9. Considérant qu'il résulte de ce qui précède que le ministre de la défense est seulement fondé à demander que le montant de la condamnation de l'Etat soit limité dans les conditions exposées ci-dessus ; que Mme A...n'est, pour sa part, pas fondée à demander qu'elle soit réévaluée ; que compte tenu de l'erreur matérielle, relevée par le ministre qui l'a spontanément corrigée, affectant le dispositif du jugement, qui mentionne 15 200 euros au lieu de 16 200 euros, il y a lieu de ramener la somme mentionnée dans le dispositif à 13 200 euros ;

Sur les conclusions tendant à l'application des dispositions de l'article L. 761-1 du code de justice administrative :

10. Considérant que les dispositions de l'article L. 761-1 du code de justice administrative font obstacle à ce que l'Etat qui n'a pas, dans la présente instance, la qualité de partie perdante, verse à Mme A...une quelconque somme au titre des frais exposés et non compris dans les dépens ;

DÉCIDE :

Article 1er : La somme de 15 200 euros que l'Etat a été condamné à verser à Mme A... par l'article 2 du jugement du tribunal administratif de Toulon du 20 décembre 2012 est ramenée à 13 200 euros.
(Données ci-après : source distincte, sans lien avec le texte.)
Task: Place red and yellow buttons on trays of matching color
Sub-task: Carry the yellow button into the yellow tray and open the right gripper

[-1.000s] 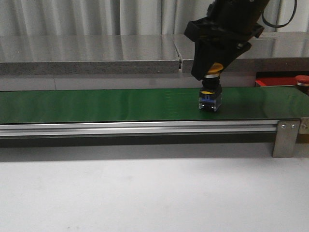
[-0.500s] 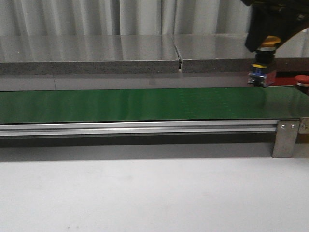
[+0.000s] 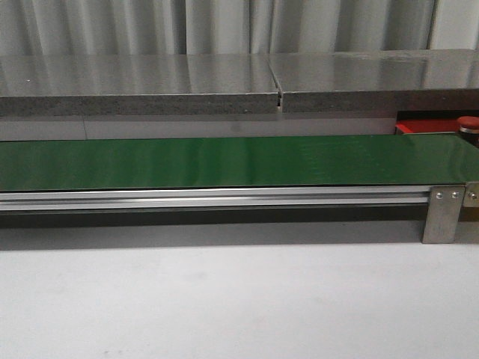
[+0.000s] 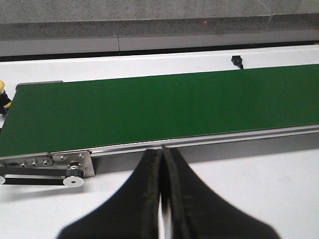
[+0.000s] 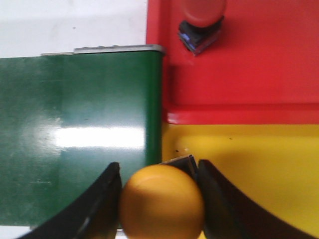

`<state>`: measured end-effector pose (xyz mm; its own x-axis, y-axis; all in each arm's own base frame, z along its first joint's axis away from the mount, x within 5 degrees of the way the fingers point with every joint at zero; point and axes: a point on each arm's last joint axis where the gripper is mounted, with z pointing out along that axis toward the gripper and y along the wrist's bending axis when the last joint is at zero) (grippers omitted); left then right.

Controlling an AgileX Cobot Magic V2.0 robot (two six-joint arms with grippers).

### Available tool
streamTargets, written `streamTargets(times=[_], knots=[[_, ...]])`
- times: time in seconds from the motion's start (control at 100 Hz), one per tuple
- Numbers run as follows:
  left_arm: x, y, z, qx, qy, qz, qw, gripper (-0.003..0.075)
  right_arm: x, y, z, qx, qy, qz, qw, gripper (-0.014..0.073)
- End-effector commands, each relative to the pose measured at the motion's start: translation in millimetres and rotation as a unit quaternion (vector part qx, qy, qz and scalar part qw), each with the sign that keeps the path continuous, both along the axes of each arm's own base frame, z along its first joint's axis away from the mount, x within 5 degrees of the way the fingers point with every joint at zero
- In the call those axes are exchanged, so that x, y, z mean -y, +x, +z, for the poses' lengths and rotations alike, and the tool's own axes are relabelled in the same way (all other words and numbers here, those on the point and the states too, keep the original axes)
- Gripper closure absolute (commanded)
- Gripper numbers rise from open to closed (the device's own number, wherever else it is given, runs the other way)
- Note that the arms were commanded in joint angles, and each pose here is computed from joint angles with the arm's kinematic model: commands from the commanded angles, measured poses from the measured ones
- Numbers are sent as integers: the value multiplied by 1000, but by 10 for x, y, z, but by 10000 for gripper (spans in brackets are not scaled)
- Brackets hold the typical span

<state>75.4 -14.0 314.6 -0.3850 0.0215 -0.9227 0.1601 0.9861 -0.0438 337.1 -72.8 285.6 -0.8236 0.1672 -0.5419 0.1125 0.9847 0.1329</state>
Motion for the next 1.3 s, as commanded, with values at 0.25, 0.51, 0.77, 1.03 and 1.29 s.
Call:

Article 2 : Le jugement du tribunal administratif de Toulon du 20 décembre 2012 est réformé en ce qu'il a de contraire au présent arrêt.

Article 3 : Le surplus des conclusions du ministre de la défense et les conclusions de Mme A...sont rejetés.

Article 4 : Le présent arrêt sera notifié au ministre de la défense, à Mme B... A...et à la caisse primaire d'assurance maladie du Var.